In this post I reproduce the experiment with the NLG using "The Legend Of Sleepy Hollow", by Washington Irving, thanks to the e-book provided by Project Gutenberg (I could not find a more appropriate book after Halloween). What follows are some of the generated outputs:

Unigram model
"Ichabod who still purses his patched that crossed for it screech prisoner of seems beset of so Far on and into and sometimes a his roasting with in dead fly so as Dutch in To Tassel"

Bigram model
"But it were grunting in former times of the battle in the quietest places which last was found favor in with snow which he heard in a knot of doors of the fence Ichabod stole forth now came to look behind"

Trigram model
"As Ichabod jogged slowly on his haunches and unskilful rider that he was according to the lot of a snowy night With what wistful look did he shrink with curdling awe at the mention of the screech owl"

5-gram model
"About two hundred yards from the tree a small brook crossed the road and ran into a marshy and thickly wooded glen known by the name of the Headless Horseman of Sleepy Hollow"

As it can be observed, as the model gains expressive power by means of its increased order, it can generate more quality natural language instances.
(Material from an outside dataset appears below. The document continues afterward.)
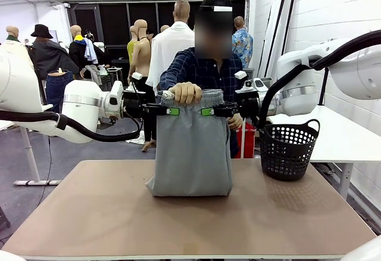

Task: Fold the training pants.
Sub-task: Release the ends of the Training pants and then grab the overlapped ends.

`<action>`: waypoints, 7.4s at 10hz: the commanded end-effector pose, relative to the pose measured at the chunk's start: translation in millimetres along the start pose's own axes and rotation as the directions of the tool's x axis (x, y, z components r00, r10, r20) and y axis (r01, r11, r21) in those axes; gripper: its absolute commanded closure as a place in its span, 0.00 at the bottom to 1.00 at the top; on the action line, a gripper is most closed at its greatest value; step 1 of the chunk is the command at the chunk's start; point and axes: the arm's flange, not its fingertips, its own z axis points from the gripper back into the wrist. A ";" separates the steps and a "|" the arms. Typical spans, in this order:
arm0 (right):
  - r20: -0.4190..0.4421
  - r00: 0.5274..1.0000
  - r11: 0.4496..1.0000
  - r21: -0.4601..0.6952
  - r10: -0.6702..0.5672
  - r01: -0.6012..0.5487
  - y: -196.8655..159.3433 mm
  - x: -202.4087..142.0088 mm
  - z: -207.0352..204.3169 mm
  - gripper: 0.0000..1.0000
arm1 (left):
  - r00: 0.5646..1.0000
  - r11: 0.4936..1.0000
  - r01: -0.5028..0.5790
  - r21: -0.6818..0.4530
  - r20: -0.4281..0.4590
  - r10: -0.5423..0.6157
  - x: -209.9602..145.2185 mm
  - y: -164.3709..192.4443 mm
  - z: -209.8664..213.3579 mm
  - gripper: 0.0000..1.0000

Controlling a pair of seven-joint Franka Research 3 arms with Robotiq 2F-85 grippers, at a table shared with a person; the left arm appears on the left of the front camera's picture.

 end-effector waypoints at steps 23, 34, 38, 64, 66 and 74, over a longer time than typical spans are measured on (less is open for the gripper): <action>-0.016 0.999 0.997 0.069 -0.040 0.041 6.3 -0.8 1.1 0.11 | 0.999 0.991 0.027 -0.132 -0.033 -0.032 4.3 -6.1 -2.5 0.07; -0.028 0.999 0.998 0.051 -0.039 0.041 11.5 0.4 7.7 0.00 | 0.998 0.996 0.045 -0.074 -0.032 -0.048 4.9 -16.4 9.3 0.00; -0.037 0.998 0.999 0.004 -0.046 0.046 18.2 -0.3 30.4 0.00 | 0.999 1.000 0.021 -0.010 -0.033 -0.021 -1.9 -38.7 31.8 0.00; 0.046 0.999 0.969 -0.248 0.012 -0.001 43.6 -7.9 37.8 0.00 | 0.970 0.955 0.239 0.175 0.001 -0.243 -5.5 -39.6 46.2 0.00; 0.042 0.999 0.966 -0.259 0.019 -0.007 43.3 -8.0 37.2 0.00 | 0.963 0.936 0.266 0.230 -0.009 -0.271 -5.3 -38.7 42.8 0.00; 0.029 0.999 0.955 -0.295 0.034 -0.024 39.6 -8.3 38.1 0.00 | 0.960 0.939 0.267 0.217 0.024 -0.279 -7.3 -33.9 29.1 0.00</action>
Finally, as it is customary, the source code organisation of the NLG follows common FLOSS directives (such as src folder, doc, README, HACKING, COPYING, etc.). It only depends externally on the Boost Iostreams Library for tokenising text, and it makes use of the premake build script generation tool. I hope you enjoy it.

--
[Mihalcea and Radev, 2011] R. Mihalcea and D. Radev, "Graph-based Natural Language Processing and Information Retrieval", New York, NY, USA: Cambridge University Press, 2011.
[Alias, et al., 2008] F. Alias, X. Sevillano, J. C. Socoro and X. Gonzalvo, "Towards High-Quality Next-Generation Text-to-Speech Synthesis: A Multidomain Approach by Automatic Domain Classification", IEEE TASLP, vol. 16, no. 7, pp. 1340-1354, Sep. 2008.